Instructions for the task = Copy each line of the data below in which the word "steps" can be found.

Recorded data =
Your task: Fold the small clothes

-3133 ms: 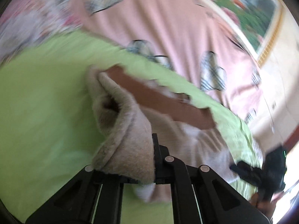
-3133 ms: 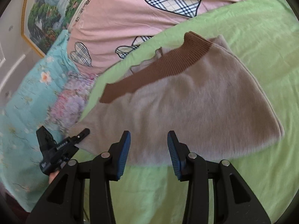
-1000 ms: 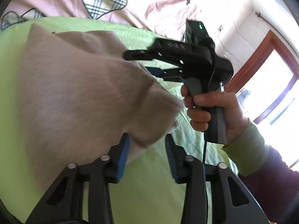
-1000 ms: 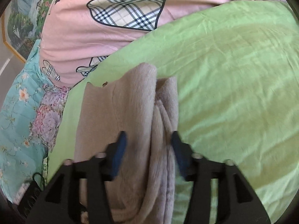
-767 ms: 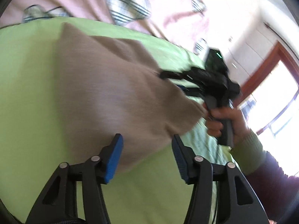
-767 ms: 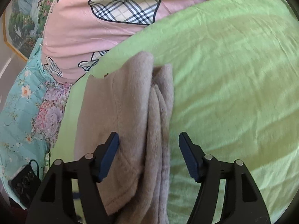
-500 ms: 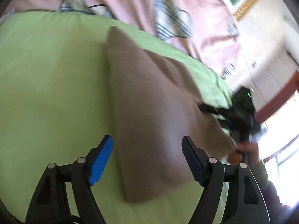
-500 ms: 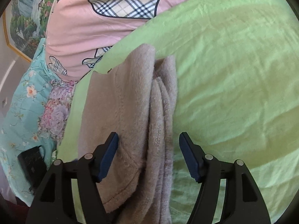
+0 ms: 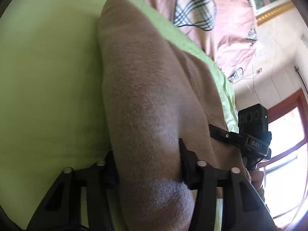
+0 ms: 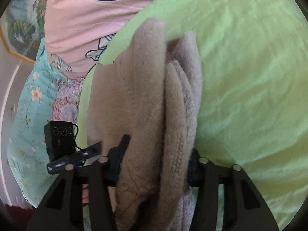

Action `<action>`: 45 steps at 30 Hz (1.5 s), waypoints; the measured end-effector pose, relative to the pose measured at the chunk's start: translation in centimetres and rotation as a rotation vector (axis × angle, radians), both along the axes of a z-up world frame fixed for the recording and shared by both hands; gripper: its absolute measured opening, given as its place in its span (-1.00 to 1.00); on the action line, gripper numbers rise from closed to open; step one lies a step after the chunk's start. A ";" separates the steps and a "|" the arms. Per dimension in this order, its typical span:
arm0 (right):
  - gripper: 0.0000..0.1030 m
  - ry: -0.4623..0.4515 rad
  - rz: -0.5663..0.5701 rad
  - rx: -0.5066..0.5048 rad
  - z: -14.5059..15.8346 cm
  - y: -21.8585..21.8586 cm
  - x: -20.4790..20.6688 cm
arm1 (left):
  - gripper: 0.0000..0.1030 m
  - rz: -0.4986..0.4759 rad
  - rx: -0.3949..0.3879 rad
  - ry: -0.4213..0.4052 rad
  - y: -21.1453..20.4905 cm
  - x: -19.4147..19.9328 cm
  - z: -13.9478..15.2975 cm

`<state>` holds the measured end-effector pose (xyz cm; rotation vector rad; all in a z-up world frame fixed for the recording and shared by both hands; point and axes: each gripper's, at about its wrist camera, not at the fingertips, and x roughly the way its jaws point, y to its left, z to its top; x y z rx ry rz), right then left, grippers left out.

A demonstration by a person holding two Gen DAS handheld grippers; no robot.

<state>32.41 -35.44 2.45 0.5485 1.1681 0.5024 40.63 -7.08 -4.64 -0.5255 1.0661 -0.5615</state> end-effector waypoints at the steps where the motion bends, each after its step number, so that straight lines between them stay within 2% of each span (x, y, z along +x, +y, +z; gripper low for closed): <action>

Written response =
Action `<action>`: 45 steps at 30 Hz (1.5 s), waypoints; the measured end-effector pose, relative to the pose measured at the chunk's start: translation in centimetres and rotation as a rotation vector (axis × angle, radians), both along the axes of a z-up world frame fixed for the recording and shared by both hands; gripper: its absolute measured opening, given as its place in its span (-1.00 to 1.00); on the action line, gripper numbers rise from closed to open; step one lies a step after the chunk's start. A ";" separates the steps and a "|" the arms. Per dimension in this order, its typical span:
<state>32.41 -35.44 2.45 0.5485 1.1681 0.5024 40.63 -7.08 -4.64 -0.5255 1.0661 -0.5615</state> end-effector waypoints at the steps where the motion bends, each after its step number, so that straight lines between them stay within 2% of each span (x, y, z along +x, +y, +z; gripper low for closed): <action>

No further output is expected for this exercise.